To Gus Katsaros, there is no question about it. Yorgos in downtown Lancaster is going to lose money Wednesday due to new COVID-19 restrictions on alcohol sales on the day before Thanksgiving — typically one of the biggest bar-going nights of the year.
“I couldn’t even calculate it,” said Katsaros, a manager at Yorgos, thinking about the revenue lost this year due to pandemic-related shutdowns and restrictions.
A Monday announcement from state officials has made that even worse by prohibiting Wednesday night sales, he said, echoing concerns voiced by a number of local bar owners and managers.
And it’s led management overseeing at least one bar to move the celebration to Tuesday.
At a news conference held by Gov. Tom Wolf and Health Secretary Rachel Levine, it was announced that sales of alcohol for on-site consumption at bars and restaurants must end at 5 p.m. Wednesday. Sales can resume at 8 a.m. Thursday, officials said.
It’s a safety measure intended to prevent further spread of the virus at potentially crowded drinking spaces ahead of the holiday, Wolf said.
“We cannot let our health care systems crack under the strain of COVID-19,” Wolf said.
And Katsaros was at least somewhat sympathetic, calling the unofficial drinking holiday “amateur night,” explaining his bar would typically be full of drinking college students.
“I can see they are doing it to keep everyone safe,” Katsaros said, before admitting that it sometimes feels like “Wolf is targeting restaurants.”
In the early days of the pandemic, bars were considered nonessential, closed altogether. And even now they are open only with limited customer capacity and hours, Katsaros said.
All of that has meant less money passing through the cash register, he said. And Katsaros pointed out that the earlier shutdown also meant the bar was closed for St. Patrick’s Day, which he described as the busiest of the year.
“St. Patrick’s Day pays for the whole year,” he said, criticizing Wolf for his Monday announcement, which now all but eliminated Wednesday night revenue, too. “We don’t understand why Gov. Wolf is coming at small businesses.”
Katsaros said he’s recently visited some large retailers, and he believes the holiday shopping crowds are more likely to spread the virus than his limited bar customers.
Moving big plans
Jay Wilson, a manager at the Manor Township bar Tobias S. Frogg, told similar tales of loss and uncertainty that he said have persisted since the first shutdowns in March.
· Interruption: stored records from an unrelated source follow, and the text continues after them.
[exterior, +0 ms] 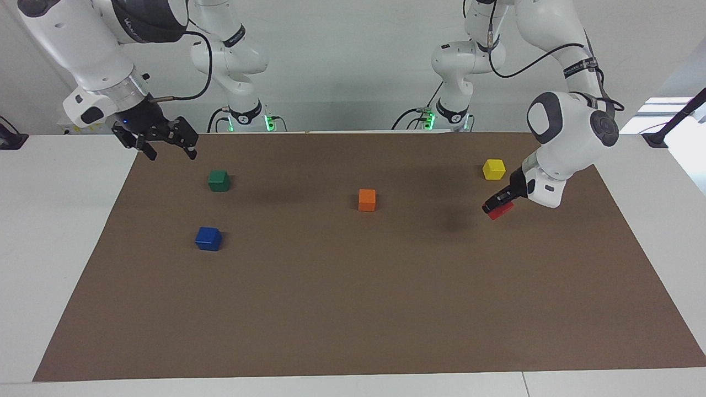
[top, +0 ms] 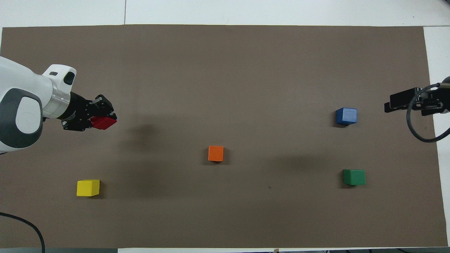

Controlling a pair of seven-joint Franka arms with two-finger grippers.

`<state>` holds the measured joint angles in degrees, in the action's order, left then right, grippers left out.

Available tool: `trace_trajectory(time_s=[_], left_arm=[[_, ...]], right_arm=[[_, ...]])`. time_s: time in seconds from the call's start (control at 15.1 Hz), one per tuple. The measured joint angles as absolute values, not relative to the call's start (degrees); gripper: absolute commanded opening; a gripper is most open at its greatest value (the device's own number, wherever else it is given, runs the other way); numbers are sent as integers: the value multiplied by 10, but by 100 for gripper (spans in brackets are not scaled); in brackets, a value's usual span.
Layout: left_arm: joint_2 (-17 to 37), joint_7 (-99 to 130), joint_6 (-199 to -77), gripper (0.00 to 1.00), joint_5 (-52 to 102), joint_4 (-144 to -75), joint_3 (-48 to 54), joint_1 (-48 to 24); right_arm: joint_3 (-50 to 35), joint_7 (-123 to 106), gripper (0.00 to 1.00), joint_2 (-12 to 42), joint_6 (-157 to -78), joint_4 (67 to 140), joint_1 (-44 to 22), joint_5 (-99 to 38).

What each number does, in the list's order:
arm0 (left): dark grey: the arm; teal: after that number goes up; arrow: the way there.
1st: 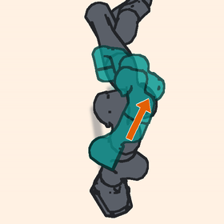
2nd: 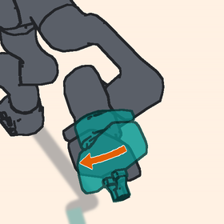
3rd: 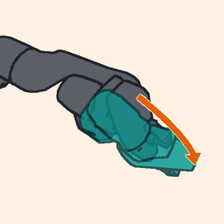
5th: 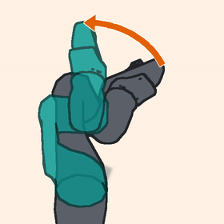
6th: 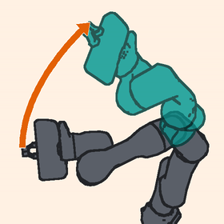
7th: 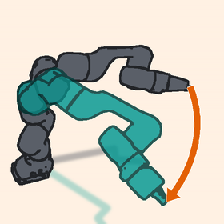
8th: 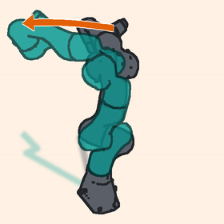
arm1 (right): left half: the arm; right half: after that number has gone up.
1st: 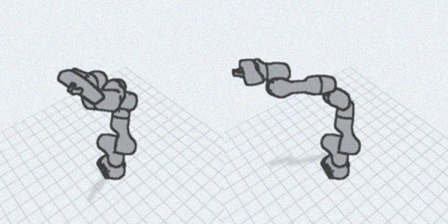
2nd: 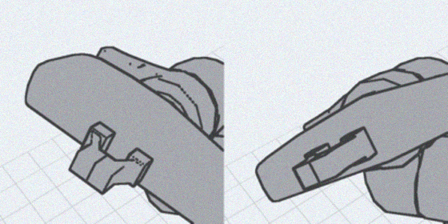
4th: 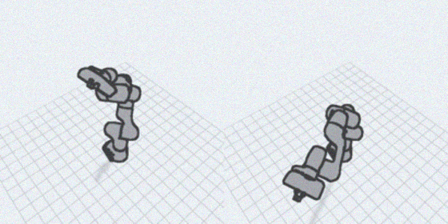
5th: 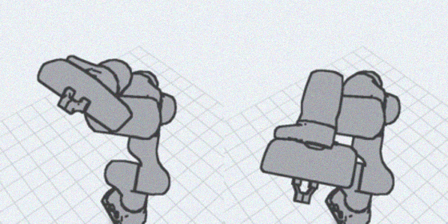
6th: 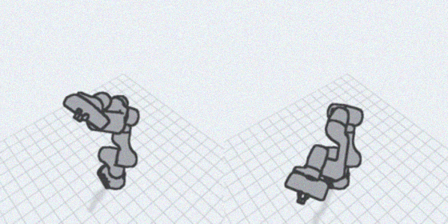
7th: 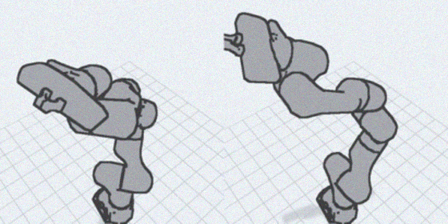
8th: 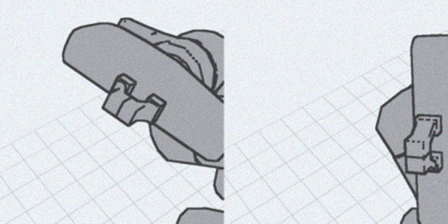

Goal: Transfer red block to right arm and stack on blue block
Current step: 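Lift the red cube with the left gripper while the right gripper approaches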

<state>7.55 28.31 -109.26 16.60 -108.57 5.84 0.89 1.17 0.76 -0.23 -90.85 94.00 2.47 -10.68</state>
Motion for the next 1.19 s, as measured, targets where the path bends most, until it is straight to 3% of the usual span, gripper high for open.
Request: trace_trajectory(time_s=[0.53,0.79,1.19], left_arm=[[44,573,-1094,0,401,-1083,105,-30],[38,619,-1122,0,560,-1102,106,-34],[-2,627,-1160,0,757,-1185,109,-64]], right_arm=[[14,-232,100,43,-933,1046,105,-454],[11,-275,100,45,-896,1093,103,-611],[8,-303,100,60,-824,1150,100,-789]])
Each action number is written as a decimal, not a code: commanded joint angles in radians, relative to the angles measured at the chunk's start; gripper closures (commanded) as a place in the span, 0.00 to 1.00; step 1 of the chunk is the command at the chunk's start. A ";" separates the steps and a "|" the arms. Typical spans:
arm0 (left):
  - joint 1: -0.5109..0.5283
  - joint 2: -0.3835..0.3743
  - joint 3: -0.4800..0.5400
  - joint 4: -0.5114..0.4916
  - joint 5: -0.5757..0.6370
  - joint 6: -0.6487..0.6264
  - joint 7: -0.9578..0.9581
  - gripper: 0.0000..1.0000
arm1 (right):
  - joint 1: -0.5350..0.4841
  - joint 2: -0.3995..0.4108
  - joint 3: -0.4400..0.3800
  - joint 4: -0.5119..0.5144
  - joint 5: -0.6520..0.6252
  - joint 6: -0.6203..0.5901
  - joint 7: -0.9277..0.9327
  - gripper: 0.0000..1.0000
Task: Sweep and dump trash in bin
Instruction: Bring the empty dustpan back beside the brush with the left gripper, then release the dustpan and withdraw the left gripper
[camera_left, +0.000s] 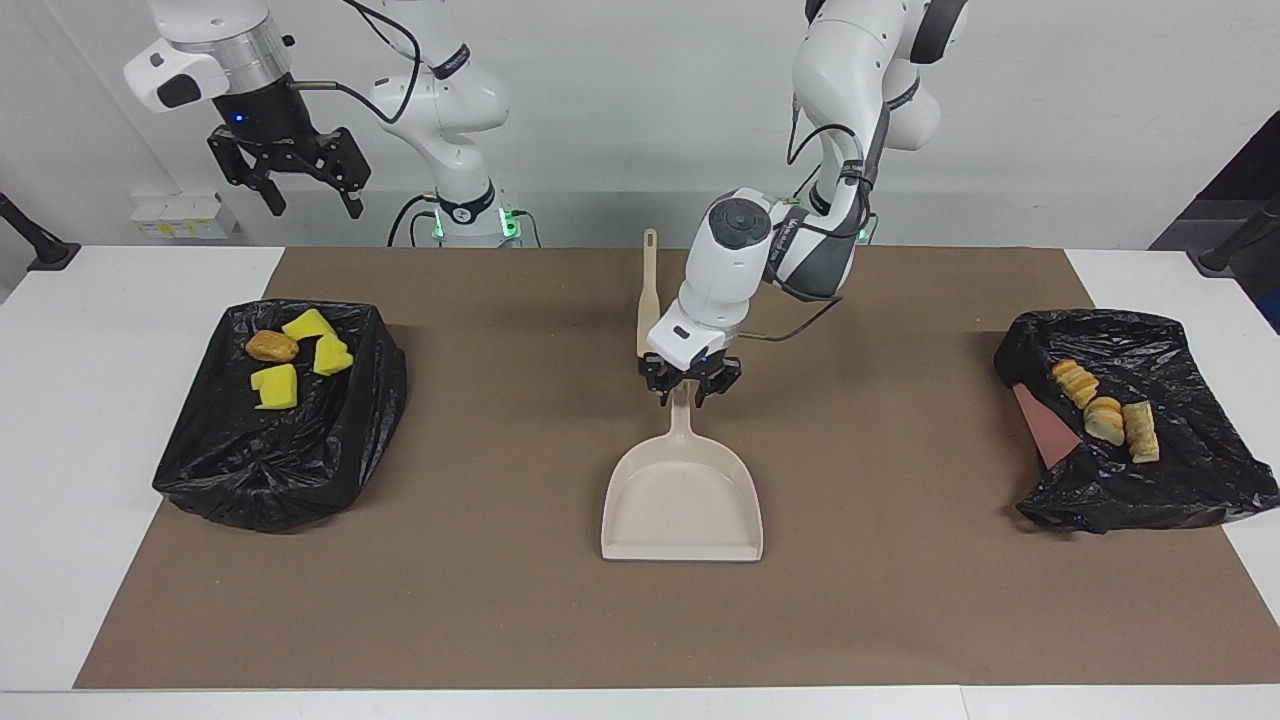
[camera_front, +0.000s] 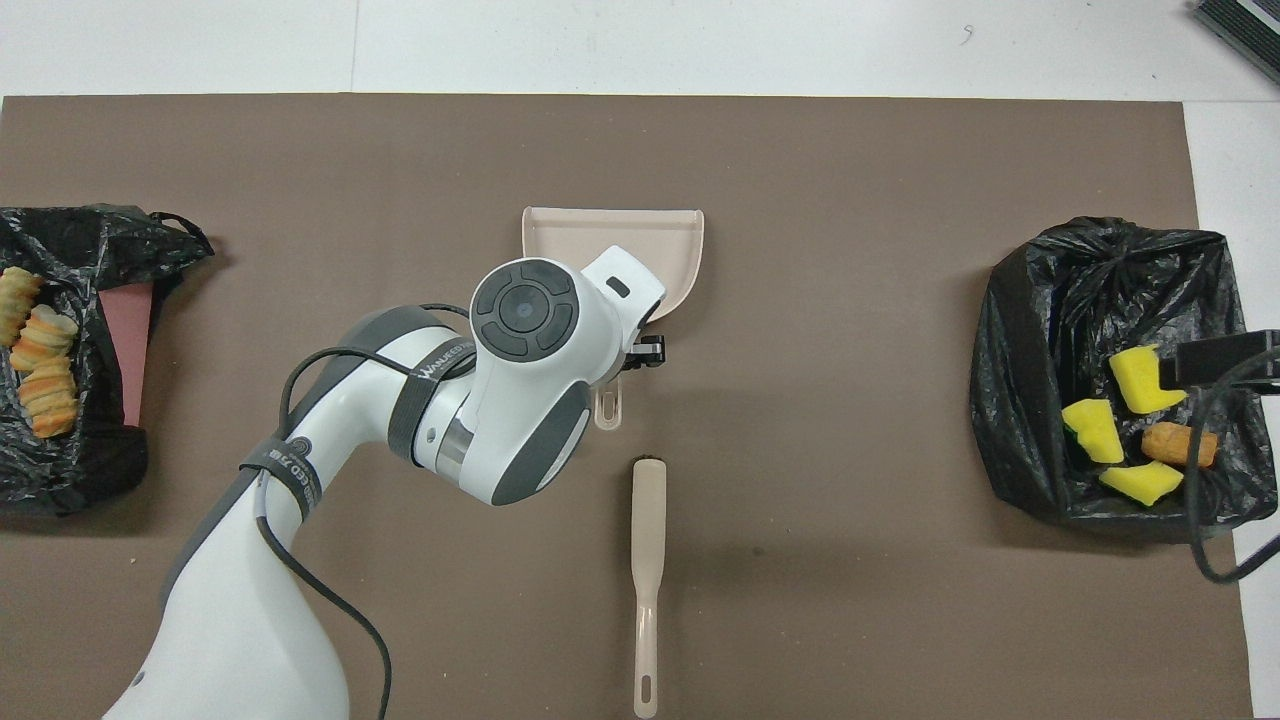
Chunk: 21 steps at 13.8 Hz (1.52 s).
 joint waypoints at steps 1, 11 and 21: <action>0.027 -0.056 0.021 0.015 0.000 -0.051 -0.008 0.00 | -0.003 -0.014 0.001 -0.015 -0.002 -0.005 -0.015 0.00; 0.329 -0.183 0.024 0.083 -0.012 -0.269 0.309 0.00 | -0.003 -0.014 0.001 -0.015 -0.002 -0.005 -0.015 0.00; 0.550 -0.298 0.036 0.083 0.003 -0.436 0.660 0.00 | -0.003 -0.014 0.001 -0.015 -0.002 -0.005 -0.015 0.00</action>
“We obviously took a hit,” he said. “But we’ve been able to figure it out.”
Employees were looking forward to Wednesday’s potential windfall, Wilson said.
They even booked entertainment, planning to host a special event, he said, explaining Monday’s announcement means all of that has been undone.
But Wilson admitted there is still hope that some of that business can be made up for on Tuesday and Friday nights.
In fact, a Monday post on the Tobias S. Frogg Facebook page advertises a Tuesday event, boasting “We are moving the turkey turn-up to tomorrow.”
On Monday, Wilson said he was too busy to explain that event. However, he earlier made it clear that bar employees intend to follow virus-related rules.
Joe Devoy, owner of Tellus360 in Lancaster, wondered why the new restriction couldn’t have been announced earlier to give barkeeps time to plan for the money lost.
Wednesday was less than two days away by the time of Monday’s announcement, he said.
The downtown bar owner said it’s not only his bottom line that suffers. His tip-earning servers will lose out, too.
“This weekend is usually pretty good for us. So everybody is affected,” he said. “The people working for us have been amazing for sticking with us.”
Like a number of other bar owners, Devoy admitted that he was able to secure government coronavirus relief funding, but it was enough only to cover a fraction of the downturn, he said.
And the virus-related downturn has been especially rough since the weather turned cold, according to Nate Ross, a manager at Lancaster Dispensing Co.
“We had ten tables outside this summer, and we did well with that,” he said of the downtown business, adding most customers don’t want to sit outside on a cold, late fall day.
And already, earlier virus-related restrictions have decreased indoor seating available to paying customers, he said. That loss of revenue has translated to lost jobs, Ross said.
“It’s just not busy enough to pay everyone,” Ross said.
Shawn Kelly, a spokesman for the Pennsylvania Liquor Control Board, said state Fine Wine & Good Spirits stores will not be impacted by the new restriction. They will remain open for their normally scheduled hours Wednesday before closing Thursday for the holiday.